Make some noise!

木曜日御前

デビュー

第1話

 

 歌番組。

 それは、アイドルグループにとって、人々に見つけてもらえる大きなチャンスの一つだ。

 

「『ディアラブ』さん、後ろでスタンバイお願いいたします!」

 

 女性スタッフの案内され、俺は舞台袖から舞台を見つめる。今目の前では、歌番組「週刊音楽フリーク」の本番撮影が行われている。俺たちは出演者として自分たちの出番が近づいたので、楽屋から移動してきたところだった。舞台には自分たちよりも3つ前の若い女性バンドアイドルがファンへと挨拶をしている。

 

「マナちゃん、ごめん、背中みてくれ」

「まじ? あーインカムのコード引っかかってるな」

 

 マナと呼ばれた青年、鴇田学ときだまなぶはメンバーのショウの衣装に変な風に引っかかったインカムのコードを丁寧直す。

 悪童野獣アイドル『ディアラブ」は、デビューして3年目になる。そのグループのメインラッパーとして学は活動しており、今は通算五枚目のミニアルバム発売の活動をしている。

 

 短く切りそろえ、短く切りそろえたアッシュベージュの髪に、全身黒色の衣装を着ている。花柄レースのタンクトップからはうっすら乳首が見えているのが恥ずかしいが、レザージャケットのお陰であまり見えることはないだろう。レザーパンツにレザーブーツ、手には指先だけのレザー手袋と、まさに野獣アイドルにふさわしい格好だ。そして、学と同じグループのメンバーも同じようにセクシーで、野生美を感じさせる格好をしている。

 

 アイドル戦国時代と呼ばれる現代。この日本では日々グループ同士の熾烈な争いが起きている。

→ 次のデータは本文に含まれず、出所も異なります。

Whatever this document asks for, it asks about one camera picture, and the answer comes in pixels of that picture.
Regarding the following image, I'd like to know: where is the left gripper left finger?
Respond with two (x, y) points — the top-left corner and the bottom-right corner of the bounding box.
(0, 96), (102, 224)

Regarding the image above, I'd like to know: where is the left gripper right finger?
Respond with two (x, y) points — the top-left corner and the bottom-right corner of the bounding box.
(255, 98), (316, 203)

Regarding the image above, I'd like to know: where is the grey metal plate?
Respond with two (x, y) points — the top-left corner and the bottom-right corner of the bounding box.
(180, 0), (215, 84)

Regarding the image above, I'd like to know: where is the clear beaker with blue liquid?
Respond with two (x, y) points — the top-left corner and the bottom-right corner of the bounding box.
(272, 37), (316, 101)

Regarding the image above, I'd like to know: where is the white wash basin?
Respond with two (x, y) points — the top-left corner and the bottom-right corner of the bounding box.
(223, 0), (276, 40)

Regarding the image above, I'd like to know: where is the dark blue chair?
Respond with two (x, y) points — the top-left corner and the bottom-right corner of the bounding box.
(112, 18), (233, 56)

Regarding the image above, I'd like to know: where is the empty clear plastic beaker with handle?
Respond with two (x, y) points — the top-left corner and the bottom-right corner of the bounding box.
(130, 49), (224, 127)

 少し前までは全く無かった音楽番組も、ほぼ毎日どこかしらの局が音楽番組を放送し、様々なアーティストがその番組の一位になるのため、奔走していた。

 すべての歌番組には、ランキングがあり、その一位なれば、他の連中よりも長く番組に映れ、ネット番組の一位に向けたコンテンツにも出れる。それ即ち、より多くの人に見てもらえることになるのだ。

 

 それは学たちも同様で、今は大人気のグループ目の上のたんこぶさえいなければ、初週に一位を取れるくらいの人気であっても、その人気はいきなり急落することもある。それに、今回は悲しいことに大人気グループと活動が被ってしまい、一位候補止まりで終わりまで来てしまった。

 

 すでに次の活動である全国ツアーに意識を向けつつ、正直今では消化試合になってしまった自分たちの出番を待つ。

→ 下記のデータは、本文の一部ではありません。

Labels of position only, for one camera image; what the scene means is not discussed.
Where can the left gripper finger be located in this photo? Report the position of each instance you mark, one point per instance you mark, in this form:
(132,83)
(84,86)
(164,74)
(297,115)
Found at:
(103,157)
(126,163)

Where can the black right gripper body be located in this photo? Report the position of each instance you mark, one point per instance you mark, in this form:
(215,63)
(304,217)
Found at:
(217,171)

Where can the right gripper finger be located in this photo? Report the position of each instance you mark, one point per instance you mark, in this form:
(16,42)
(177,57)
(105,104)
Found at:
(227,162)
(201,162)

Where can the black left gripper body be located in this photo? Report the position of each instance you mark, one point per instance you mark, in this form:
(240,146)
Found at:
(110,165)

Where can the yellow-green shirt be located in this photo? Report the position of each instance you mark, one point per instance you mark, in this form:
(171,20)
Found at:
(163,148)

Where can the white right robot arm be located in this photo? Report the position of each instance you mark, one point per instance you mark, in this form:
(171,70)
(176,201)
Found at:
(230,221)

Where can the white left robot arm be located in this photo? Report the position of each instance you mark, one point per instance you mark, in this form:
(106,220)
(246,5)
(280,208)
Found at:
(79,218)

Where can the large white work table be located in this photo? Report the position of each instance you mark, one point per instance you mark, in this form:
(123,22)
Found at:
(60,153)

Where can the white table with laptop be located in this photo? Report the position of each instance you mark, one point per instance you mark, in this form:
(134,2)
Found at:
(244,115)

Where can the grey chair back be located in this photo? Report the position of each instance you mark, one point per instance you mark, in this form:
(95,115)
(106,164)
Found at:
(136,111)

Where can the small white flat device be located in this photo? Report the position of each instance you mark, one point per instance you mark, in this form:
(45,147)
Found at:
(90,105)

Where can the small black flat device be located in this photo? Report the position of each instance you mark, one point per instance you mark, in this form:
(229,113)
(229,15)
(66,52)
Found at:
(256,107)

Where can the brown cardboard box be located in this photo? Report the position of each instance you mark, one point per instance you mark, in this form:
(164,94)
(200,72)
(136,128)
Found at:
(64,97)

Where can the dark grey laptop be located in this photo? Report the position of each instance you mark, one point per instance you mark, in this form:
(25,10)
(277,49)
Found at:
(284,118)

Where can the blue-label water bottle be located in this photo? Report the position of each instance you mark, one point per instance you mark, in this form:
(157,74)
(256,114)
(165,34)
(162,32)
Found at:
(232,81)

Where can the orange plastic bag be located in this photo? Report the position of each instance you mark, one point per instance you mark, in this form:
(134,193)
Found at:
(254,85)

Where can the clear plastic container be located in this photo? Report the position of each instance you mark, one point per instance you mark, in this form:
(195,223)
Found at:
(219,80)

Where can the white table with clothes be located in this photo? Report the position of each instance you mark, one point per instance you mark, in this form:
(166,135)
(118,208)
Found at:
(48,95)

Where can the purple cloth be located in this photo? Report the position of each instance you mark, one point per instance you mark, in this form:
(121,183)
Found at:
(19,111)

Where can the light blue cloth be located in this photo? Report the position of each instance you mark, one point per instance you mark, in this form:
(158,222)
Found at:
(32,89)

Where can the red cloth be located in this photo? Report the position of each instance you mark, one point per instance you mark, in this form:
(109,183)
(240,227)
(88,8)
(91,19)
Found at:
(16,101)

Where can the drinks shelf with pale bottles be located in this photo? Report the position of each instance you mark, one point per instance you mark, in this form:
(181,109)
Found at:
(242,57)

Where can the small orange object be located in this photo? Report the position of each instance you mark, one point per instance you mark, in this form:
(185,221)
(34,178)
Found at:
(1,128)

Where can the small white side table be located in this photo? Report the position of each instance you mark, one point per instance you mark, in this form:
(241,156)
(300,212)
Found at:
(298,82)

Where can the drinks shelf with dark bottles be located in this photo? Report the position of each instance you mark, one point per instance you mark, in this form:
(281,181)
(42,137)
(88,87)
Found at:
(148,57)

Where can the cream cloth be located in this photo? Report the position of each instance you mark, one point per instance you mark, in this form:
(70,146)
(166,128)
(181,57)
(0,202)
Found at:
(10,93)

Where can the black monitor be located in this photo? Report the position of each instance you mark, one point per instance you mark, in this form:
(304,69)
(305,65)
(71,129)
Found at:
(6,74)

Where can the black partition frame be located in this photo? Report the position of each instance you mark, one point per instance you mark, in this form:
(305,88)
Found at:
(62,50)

 先ほどの女性グループが捌けていき、次は見たこともない初々しい少年たちがステージへと上がっていく。客席にいるファンたちの声的にまだそんなに人気のないグループなのだろう。

 

「なあ、あのチーム知ってるか?」

 

 学は服を直してやったショウに尋ねた。そんな学を、名前を呼ばれたショウは不思議そうな顔で返答する。

 

「はあ? さっき挨拶来たじゃん。あ、マナちゃん便所だったか、腹壊したってぐらい長かったよな」

 

 ケラケラと笑いながら下品な言葉してくるショウに、学は思わず顔を顰める。

 自分たちの二つ前のグループ。6人組の少年たちは、パステル調のメンバーカラーで、まるで絵本に出てくる水兵さんのような衣装を着ている。

 

 まだまだ、あどけない顔立ちの少年たち。まだ学生だろうと思う。

 そんな少年たちが、こんなむさ苦しい野郎どもに挨拶に来たのかと、学ぶは心のなかで哀れみを覚えた。

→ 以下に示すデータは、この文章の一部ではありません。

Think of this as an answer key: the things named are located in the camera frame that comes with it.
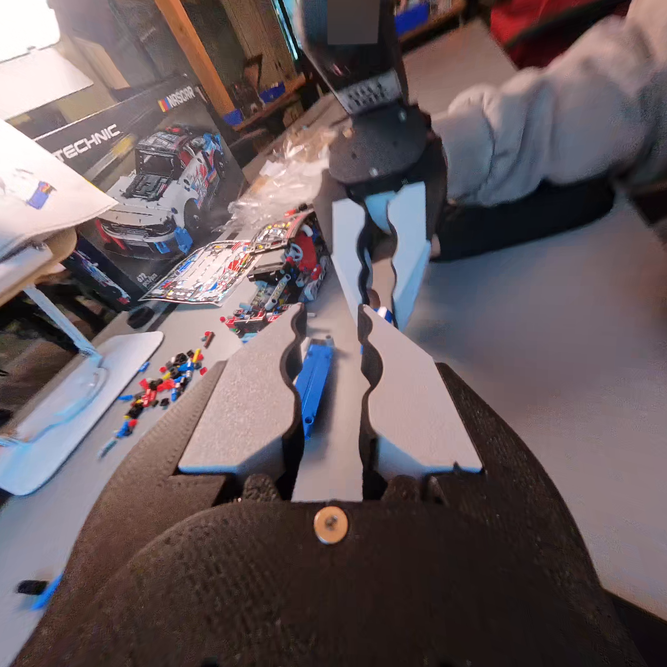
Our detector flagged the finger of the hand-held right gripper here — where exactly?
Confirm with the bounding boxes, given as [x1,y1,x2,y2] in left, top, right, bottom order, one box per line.
[387,181,433,332]
[331,199,375,309]

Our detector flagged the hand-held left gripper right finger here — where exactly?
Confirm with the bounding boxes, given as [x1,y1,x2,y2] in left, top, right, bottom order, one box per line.
[357,304,484,477]

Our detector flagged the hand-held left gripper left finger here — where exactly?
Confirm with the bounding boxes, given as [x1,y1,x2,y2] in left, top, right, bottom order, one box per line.
[177,302,308,475]

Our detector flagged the blue white lego panel assembly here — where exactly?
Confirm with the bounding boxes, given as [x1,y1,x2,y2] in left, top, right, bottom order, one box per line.
[293,336,335,439]

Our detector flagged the holographic sticker sheet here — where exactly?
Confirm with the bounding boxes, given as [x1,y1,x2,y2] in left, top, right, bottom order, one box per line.
[140,208,319,306]

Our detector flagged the person's right forearm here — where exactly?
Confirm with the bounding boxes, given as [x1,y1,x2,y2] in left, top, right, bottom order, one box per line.
[431,0,667,209]

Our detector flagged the partly built lego car chassis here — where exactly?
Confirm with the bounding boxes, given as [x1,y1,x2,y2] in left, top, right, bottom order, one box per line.
[220,213,332,343]

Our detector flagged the scattered small lego pieces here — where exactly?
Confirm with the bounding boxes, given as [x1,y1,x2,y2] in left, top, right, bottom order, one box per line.
[98,330,215,460]

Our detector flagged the lego car set box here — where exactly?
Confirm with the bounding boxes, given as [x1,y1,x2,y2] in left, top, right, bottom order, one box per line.
[31,75,248,313]

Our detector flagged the lego instruction booklet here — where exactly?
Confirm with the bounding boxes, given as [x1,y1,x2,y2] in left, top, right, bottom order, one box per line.
[0,120,120,261]

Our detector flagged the clear plastic bags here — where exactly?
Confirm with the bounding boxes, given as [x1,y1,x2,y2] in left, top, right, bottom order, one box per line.
[228,125,340,221]

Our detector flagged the black wrist rest pad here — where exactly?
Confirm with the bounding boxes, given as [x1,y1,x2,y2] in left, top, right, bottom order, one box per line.
[431,177,617,262]

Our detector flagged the white stand base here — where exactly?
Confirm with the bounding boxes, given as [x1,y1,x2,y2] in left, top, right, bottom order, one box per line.
[0,229,165,497]

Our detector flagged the red cloth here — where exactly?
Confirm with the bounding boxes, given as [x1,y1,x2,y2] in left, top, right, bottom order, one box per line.
[490,0,632,68]

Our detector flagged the pile of blue black pins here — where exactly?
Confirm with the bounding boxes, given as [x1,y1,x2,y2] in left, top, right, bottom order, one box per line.
[16,572,64,611]

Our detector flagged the wooden post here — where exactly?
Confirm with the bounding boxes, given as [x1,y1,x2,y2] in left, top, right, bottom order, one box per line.
[155,0,238,118]

 学の本心としては、できればこんなムサイ男達とアイドルではなく、彼らのような可愛いアイドルをしたかった。

 しかし、無駄に体躯がでかいのと、彼の生まれつきである強面のせいで、大変儚い夢であるため無理だろう。

 それに学はラッパーサバイバル番組で、アイドルラッパーでありながら、その力強いラップでベスト4まで残ったほどに、ラッパーとしての実力もある。適材適所ということを、学はよく理解していた。

 

 少年たちが、静かに立ち位置に立つ。

 学ぶは次の瞬間どんな曲が流れるのかと、想像しながら舞台を見つめ続ける。かわいい系か、コミック系か。

 

 しかし、流れる曲は、意外にもピアノの落ち着いた伴奏。そして、パステルピンク衣装の黒髪の少年がメンバーの背中に座り、口を開いた。

 

 

「は?」

 

 

 その場にいた人たちは皆動きを止める。

 今この瞬間を布擦れの音すら混じらせたくない、そう皆思うくらいただ一点少年を見つめる。十秒に満たない少年の歌声は、伸びやかでまさに奇跡と言っても、過言ではない。

 

 天使の歌声だった。

 

 また、歌詞もその歌声に合うように、夢を叶えたい少年の寂しい様子を見事に再現していた。

 

 その後一気に転調して、明るいミュージカルのようなサクセスストーリーの歌が流れていく。最初の少年が一番ではあるが、全員歌が上手い。

 

 天使のミュージカルを見てるような気分になり、ついついショウも楽しそうに肩を揺らしている。学の体にその揺れた肩が当たるが、学はそんなのをお構いなしに舞台を見つめた。

 

 かの少年が歌うと空気が違う。

 圧倒的、美しく、強く、伸びやかで、靭やか。

 もし、自分がボーカル志望だったら、この場で絶望していただろう。

 

(こんなの、こんなの……)

 

 体が震える。久方ぶりに感じたそれは、学がこの3年間でゆっくりと殺してきた感情だ。

 

 彼の呼吸さえも聞き逃したくない、必死に目を、耳を、彼に集中させる。

 

 バチッ

 

 彼と目があった。ソフトマッシュルームな黒髪で、容姿は無駄のないさっぱりとした顔立ちだが、あどけなさはあるもののかなり洗礼されている。

 

 その綺麗な黒い瞳は、楽しそうに微笑んだ。

 

 学の脳裏には、やばいくらいにその一瞬が焼き付く。

 

 あっという間に、彼らのパフォーマンスが終わる。少年たちはまだ整わはない息を必死に整えつつ、舞台上で整列した。

 

「はじめまして、僕たちは」

「「「「「「Get your hearts! クーピードゥです!」」」」」」

 

 リーダーらしき少年に合わせて、展示挨拶をする天使の歌声と他のメンバーたち。

 

「クーピードゥ……」

 グループの名前まで、天使なのか。

 どんどん沸き立つ気持ちを必死に堪える学は、力み過ぎてものすごい形相で舞台を見続ける。

 

「え、マナちゃん、顔殺人鬼だけど? 腹痛いの? まじで下痢ピー?」

 

 ショウのくだらない言葉は、脳に留める気もなく。無視をして彼だけを見つめた。一目惚れ、いや、一耳惚れとも言えるだろう。そんな彼は、挨拶中の自己紹介でも凄技を見せた。

 

 自分の番になった瞬間、すうっと軽く息を吸い、次の瞬間すべての空気をまたもや変えた。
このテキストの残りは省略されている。